Why won't my cat eat?
Cats are famous for being picky eaters. This fact may frustrate many cat owners who have found themselves standing in from of a pantry, considering whether or not their cat will even eat the food they just purchased.
With all of that being said, if your cat has gone 24 or more hours without eating, an underlying health issue may be at fault.
Just like people, our cats can suffer from gastrointestinal issues that may cause them to feel nauseated and lose their appetite. Sometimes, although not all the time, cats that are suffering from GI issues will show other symptoms like vomiting constipation or diarrhea.
Some common gastrointestinal issues in cats can include:
- Objects like a piece of plastic or plant, in your cat’s digestive tract
- Changes in your cat’s intestinal bacteria
- Urinary obstructions
If your notice that your cat is experiencing weight loss, diarrhea, vomiting or other symptoms alongside their reduced appetite, it may very well be time to call your vet. The health issues listed above are quite serious and will require quick medical attention.
In aging cats, kidney disease is a relatively common health issue that may cause your four-legged friend to feel nauseated and refuse to eat because of it. Other symptoms can include drinking an excessive amount of water and frequent urination.
Kidney disease can take one of two forms in cats. Your vet will be able to diagnose your pet and develop a treatment plan for this serious illness. If your senior cat (older than 7 years of age) is displaying symptoms beyond a pause in eating, book an appointment with your vet as soon as possible.
If your cat is bothered by dental issues, they may cause your cat to experience pain in their mouth and refuse to eat. Loose or broken teeth, inflamed gums, dental abscesses, an injury or a foreign object lodged in their mouth can all cause your cat to experience significant pain and stop eating.
If you suspect your cat may be suffering from mouth pain, contact your vet as soon as possible for an appointment so this issue can be diagnosed and treated.
Other Potential Causes
cats can stop eating for a variety of reasons that arent' directly related to their physical health as well. These can include:
- Motion sickness due to travel
- Depression or anxiety
- Recent vaccinations
- Change in normal routines
- New food
Any of these issues on their own shouldn't cause your cat to refuse a meal more than once or twice. If your cat doesn't eat for longer than that, it is time to bring them in to your vet's office for an exam.
If my cat won’t eat, when should I see a vet?

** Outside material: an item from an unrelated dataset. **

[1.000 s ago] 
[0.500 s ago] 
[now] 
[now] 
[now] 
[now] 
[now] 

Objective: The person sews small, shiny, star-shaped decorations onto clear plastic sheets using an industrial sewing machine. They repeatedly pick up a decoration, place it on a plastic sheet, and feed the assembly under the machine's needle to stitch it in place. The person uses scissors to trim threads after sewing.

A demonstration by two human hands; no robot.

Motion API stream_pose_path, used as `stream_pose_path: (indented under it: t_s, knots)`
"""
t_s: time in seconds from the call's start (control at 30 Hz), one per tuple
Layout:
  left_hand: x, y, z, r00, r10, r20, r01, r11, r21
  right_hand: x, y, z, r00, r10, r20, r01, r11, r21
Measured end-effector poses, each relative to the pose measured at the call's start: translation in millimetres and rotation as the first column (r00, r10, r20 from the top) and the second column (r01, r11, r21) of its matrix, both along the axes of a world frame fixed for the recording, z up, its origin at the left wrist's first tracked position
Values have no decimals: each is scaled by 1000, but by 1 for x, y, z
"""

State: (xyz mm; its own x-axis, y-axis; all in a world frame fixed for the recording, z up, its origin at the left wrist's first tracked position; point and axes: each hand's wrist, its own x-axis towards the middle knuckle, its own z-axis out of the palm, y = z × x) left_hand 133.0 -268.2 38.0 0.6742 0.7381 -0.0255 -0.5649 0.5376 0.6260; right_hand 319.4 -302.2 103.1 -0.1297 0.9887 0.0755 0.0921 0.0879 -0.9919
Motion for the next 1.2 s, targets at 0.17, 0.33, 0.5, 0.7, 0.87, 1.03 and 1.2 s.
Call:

If your cat has missed more than one or two meals or is showing concerning behaviors and symptoms, contact your vet to schedule an appointment as soon as possible.
Because cats can get severely sick quickly, your furry friend’s long-term health may depend on early detection, diagnosis and treatment.
Note: The advice provided in this post is intended for informational purposes and does not constitute medical advice regarding pets. For an accurate diagnosis of your pet's condition, please make an appointment with your vet.